Google AI Brain (NeurIPS 2019)

- Unsupervised representation learning has been successful in natural language processing.
**Autoregressive (AR) language modeling**and**autoencoding (AE)**are the most successful unsupervised pretraining objectives

- estimate the probability distribution of a text corpus with an autoregressive model
- Given a text sequence $x = (x_1, \dots, x_T)$, the likelihood is factorized into a forward product $p(x) = \prod_{t=1}^T p(x_t \vert x_{<t})$ or a backward one $p(x) = \prod_{t=T}^1 p(x_t \vert x_{>t})$.
- A parametric model (e.g. a neural network) is trained to model each conditional distribution
- only trained to encode a uni-directional context (forward or backward) therefore not effective at modeling deep bidirectional contexts.
- ELMo concatenates forward and backward language models in a shallow manner, which is not sufficient for modeling deep interactions between the two directions.

- does not perform explicit density estimation but aims to reconstruct original data from corrupted input
- e.g. BERT (has been the state-of-the-art approach): certain portion of tokens are replaced by a special symbol
`[MASK]`

and the model is trained to recover the original tokens - since density estimation is not part of the objective, BERT is allowed to utilized bidirectional contexts for reconstruction. Results in improved performance compared to AR language modeling
- however, artificial symbols like
`[MASK]`

are**absent from real data and finetuning time**(while the model sort of expects it), resulting in a**pretrain-finetune discrepancy.** - moreover, since the predicted tokens are masked, BERT is not able to model the joint probability using the product rule as in AR language modeling. I.e.
**BERT assumes that the masked tokens are independent given the unmasked ones**. This is an oversimplification, as high-order, long-range dependency is prevalent in natural language.

XLNet is a generalized autoregressive method that leverages the best of both AR language modeling and AE while avoiding their limitations:

- XLNet maximizes the expected log likelihood of a sequence w.r.t.
**all possible permutations of the factorization order**, not only forward or backward factorization. Thanks to the permutation operation, the context for each position consists of tokens from both left and right. In expectation, each position learns to utilize contextual information from all positions (thus it captures bidirectional context). - XLNet
**does not rely on data corruption**. Hence, no pretrain-finetune discrepancy. - Uses the
**product rule for factorizing the joint probability of the predicted tokens, eliminating the independence assumption**made in BERT - integrates the
**segment recurrence mechanism and relative encoding scheme of Transformer-XL**(improves performance for tasks involving longer text sequences)

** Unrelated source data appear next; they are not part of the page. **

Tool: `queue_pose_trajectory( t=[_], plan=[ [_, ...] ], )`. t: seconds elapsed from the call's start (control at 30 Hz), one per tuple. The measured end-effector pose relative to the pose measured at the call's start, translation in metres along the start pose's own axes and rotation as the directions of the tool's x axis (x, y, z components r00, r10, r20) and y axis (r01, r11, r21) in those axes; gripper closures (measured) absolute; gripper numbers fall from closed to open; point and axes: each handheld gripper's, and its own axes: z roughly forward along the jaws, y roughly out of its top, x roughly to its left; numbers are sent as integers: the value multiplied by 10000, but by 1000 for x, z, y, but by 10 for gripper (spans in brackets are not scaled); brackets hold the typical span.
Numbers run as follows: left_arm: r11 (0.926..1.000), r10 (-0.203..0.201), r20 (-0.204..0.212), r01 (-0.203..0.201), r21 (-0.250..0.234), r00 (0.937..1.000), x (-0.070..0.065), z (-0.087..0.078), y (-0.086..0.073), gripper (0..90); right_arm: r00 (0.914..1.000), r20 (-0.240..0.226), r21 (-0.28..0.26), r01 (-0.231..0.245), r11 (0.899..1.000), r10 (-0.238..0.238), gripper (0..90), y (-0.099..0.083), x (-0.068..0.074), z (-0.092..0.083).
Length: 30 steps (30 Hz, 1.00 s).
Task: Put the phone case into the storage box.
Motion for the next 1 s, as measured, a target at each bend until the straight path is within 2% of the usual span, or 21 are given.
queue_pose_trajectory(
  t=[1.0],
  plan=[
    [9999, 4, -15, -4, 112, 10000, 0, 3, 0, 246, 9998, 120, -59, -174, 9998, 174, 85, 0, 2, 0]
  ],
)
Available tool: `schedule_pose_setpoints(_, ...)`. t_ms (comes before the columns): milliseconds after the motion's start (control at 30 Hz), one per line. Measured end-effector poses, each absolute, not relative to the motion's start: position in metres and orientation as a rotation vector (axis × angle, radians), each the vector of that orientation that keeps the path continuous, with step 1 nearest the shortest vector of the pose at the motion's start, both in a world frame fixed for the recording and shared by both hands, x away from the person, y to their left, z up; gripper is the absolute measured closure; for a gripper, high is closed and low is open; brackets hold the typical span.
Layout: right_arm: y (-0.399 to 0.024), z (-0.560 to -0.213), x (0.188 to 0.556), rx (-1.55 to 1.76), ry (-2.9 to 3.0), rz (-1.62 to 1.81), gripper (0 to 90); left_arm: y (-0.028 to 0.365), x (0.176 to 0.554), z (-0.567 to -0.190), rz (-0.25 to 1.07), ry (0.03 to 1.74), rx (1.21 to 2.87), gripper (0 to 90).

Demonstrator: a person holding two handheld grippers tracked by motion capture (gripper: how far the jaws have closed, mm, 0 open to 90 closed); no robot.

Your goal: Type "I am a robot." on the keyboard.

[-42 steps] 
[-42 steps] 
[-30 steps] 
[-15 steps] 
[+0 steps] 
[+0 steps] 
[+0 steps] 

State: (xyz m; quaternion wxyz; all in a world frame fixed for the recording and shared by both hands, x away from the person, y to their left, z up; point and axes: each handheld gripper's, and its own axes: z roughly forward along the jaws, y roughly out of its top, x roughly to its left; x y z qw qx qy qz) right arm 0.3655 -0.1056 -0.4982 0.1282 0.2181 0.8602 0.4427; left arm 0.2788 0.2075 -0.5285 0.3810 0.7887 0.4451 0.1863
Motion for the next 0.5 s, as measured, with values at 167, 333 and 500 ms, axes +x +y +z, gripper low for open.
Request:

Given a text sequence $x = [x_1, \dots, x_T]$, AR language modeling performs pretraining by **maximizing the likelihood under the forward autoregressive factorization**:

$\max_\theta \log p_\theta(x)=\sum_{t=1}^T \log p_\theta (x_t\vert x_{<t})=\sum_{t=1}^T \log \frac{\exp (h_\theta(x_{1:t-1})^\top e(x_t))}{\sum_{x'}\exp(h_\theta(x_{1:t-1})^\top e(x')))}$

where $h_\theta(x_{1:t-1})$ is a context representation produced by neural models such as RNNs or Transformers and $e(x)$ denotes the embedding of $x$.

In comparison, BERT is based on denoising auto-encoding. Given $x$, BERT constructs a corrupted version $\hat{x}$ by randomly setting a portion of tokens to a special symbol `[MASK]`

. Let the masked tokens be $\bar{x}$. The training objective is to reconstruct $\bar{x}$ from $\hat{x}$.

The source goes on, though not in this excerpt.